◆ **EXERCISE DIRECTIONS**
Restate word for word every line from the top of the data below down through the line that holds "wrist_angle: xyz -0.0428".

◆ **RECORDS FOR THIS EXERCISE**
+ + +

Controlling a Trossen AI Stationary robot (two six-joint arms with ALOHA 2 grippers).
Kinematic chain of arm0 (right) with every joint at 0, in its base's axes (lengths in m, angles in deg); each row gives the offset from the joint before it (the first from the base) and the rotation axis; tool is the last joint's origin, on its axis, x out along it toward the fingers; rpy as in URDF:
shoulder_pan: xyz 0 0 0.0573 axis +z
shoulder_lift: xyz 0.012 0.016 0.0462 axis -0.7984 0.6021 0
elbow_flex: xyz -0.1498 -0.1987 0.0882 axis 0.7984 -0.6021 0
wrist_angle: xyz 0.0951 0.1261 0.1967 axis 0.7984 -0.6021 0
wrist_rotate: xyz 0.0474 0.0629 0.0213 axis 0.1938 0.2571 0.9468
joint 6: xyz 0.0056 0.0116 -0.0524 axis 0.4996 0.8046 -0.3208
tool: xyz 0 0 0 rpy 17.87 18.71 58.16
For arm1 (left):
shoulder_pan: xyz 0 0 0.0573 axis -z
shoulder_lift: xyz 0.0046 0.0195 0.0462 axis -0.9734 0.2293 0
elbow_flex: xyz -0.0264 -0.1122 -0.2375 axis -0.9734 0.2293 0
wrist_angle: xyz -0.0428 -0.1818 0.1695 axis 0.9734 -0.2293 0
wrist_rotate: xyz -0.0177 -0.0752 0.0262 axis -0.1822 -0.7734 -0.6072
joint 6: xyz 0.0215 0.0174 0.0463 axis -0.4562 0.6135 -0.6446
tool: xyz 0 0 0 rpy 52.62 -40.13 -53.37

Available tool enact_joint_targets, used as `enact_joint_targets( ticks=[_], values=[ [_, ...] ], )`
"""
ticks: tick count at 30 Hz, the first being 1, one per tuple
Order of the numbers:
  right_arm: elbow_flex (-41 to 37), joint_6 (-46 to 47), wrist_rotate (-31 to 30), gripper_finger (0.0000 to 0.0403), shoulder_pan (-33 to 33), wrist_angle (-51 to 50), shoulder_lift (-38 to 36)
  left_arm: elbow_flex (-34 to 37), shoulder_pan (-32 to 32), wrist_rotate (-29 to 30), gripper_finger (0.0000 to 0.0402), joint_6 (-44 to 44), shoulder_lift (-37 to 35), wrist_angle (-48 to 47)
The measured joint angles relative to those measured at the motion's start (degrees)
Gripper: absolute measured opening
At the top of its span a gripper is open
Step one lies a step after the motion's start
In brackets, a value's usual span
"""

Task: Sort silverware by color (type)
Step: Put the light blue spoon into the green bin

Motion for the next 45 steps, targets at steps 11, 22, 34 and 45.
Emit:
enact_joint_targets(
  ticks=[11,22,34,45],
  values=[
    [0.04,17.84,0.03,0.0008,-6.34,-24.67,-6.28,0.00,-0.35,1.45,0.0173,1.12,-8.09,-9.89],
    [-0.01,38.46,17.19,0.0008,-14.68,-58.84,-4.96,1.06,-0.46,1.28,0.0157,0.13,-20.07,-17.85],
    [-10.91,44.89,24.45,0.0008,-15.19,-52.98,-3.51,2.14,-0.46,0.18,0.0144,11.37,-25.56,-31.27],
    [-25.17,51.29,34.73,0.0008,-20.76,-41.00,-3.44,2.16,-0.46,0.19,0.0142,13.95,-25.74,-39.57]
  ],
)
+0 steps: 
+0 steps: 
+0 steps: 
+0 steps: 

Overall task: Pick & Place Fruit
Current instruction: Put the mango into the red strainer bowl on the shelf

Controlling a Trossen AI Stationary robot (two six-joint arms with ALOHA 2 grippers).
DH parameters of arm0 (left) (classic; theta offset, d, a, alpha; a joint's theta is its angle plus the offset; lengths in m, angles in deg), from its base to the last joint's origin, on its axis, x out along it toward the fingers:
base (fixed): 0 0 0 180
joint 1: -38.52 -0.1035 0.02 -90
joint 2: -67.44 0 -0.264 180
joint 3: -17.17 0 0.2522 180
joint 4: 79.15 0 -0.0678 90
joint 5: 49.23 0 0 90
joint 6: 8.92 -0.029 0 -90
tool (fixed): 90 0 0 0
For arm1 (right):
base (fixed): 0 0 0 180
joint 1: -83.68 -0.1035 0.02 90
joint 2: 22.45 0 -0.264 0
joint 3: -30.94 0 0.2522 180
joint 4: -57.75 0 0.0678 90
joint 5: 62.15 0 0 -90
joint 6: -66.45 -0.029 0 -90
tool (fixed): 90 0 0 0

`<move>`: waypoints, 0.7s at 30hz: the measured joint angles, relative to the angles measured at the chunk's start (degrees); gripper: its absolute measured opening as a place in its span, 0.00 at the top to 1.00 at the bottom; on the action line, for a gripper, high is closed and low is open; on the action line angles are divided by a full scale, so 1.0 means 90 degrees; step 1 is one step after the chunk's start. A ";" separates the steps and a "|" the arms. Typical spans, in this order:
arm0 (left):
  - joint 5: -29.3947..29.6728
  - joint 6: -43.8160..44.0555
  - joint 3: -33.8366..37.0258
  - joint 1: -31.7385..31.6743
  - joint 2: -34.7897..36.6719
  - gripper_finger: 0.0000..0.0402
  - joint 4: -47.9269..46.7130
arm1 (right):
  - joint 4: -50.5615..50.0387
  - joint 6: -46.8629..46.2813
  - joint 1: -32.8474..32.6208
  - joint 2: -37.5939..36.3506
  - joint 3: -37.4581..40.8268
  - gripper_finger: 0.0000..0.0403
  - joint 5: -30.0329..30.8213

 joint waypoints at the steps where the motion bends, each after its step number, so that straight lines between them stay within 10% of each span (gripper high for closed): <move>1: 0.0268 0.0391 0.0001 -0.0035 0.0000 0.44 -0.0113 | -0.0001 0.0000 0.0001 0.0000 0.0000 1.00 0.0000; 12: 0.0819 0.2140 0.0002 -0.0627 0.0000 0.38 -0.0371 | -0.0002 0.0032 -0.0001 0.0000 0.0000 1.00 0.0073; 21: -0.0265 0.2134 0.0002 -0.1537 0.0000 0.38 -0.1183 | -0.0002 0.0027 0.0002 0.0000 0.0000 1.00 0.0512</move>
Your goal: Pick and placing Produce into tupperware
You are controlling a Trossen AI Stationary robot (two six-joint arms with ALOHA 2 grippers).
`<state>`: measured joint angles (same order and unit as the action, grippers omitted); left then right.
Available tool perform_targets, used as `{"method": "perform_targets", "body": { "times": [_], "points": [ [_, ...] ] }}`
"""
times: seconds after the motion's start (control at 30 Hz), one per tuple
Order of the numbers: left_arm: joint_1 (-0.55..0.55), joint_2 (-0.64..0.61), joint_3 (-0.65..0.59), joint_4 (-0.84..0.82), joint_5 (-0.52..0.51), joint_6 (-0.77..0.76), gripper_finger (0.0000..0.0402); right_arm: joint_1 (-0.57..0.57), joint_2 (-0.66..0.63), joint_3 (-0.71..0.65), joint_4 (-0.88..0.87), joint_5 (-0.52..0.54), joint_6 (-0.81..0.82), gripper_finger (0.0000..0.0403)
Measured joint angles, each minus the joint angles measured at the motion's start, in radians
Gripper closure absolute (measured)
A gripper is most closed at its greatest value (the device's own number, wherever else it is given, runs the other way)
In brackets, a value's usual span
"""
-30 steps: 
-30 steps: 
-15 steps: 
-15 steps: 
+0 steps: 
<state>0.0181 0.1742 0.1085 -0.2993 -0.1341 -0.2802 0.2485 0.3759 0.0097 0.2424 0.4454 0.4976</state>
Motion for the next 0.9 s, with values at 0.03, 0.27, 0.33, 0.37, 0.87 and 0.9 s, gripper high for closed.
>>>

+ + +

◆ **ANSWER TO THIS TASK**
Controlling a Trossen AI Stationary robot (two six-joint arms with ALOHA 2 grippers).
Kinematic chain of arm0 (right) with every joint at 0, in its base's axes (lengths in m, angles in deg); each row gives the offset from the joint before it (the first from the base) and the rotation axis; tool is the last joint's origin, on its axis, x out along it toward the fingers; rpy as in URDF:
shoulder_pan: xyz 0 0 0.0573 axis +z
shoulder_lift: xyz 0.012 0.016 0.0462 axis -0.7984 0.6021 0
elbow_flex: xyz -0.1498 -0.1987 0.0882 axis 0.7984 -0.6021 0
wrist_angle: xyz 0.0951 0.1261 0.1967 axis 0.7984 -0.6021 0
wrist_rotate: xyz 0.0474 0.0629 0.0213 axis 0.1938 0.2571 0.9468
joint 6: xyz 0.0056 0.0116 -0.0524 axis 0.4996 0.8046 -0.3208
tool: xyz 0 0 0 rpy 17.87 18.71 58.16
For arm1 (left):
shoulder_pan: xyz 0 0 0.0573 axis -z
shoulder_lift: xyz 0.0046 0.0195 0.0462 axis -0.9734 0.2293 0
elbow_flex: xyz -0.0264 -0.1122 -0.2375 axis -0.9734 0.2293 0
wrist_angle: xyz -0.0428 -0.1818 0.1695 axis 0.9734 -0.2293 0

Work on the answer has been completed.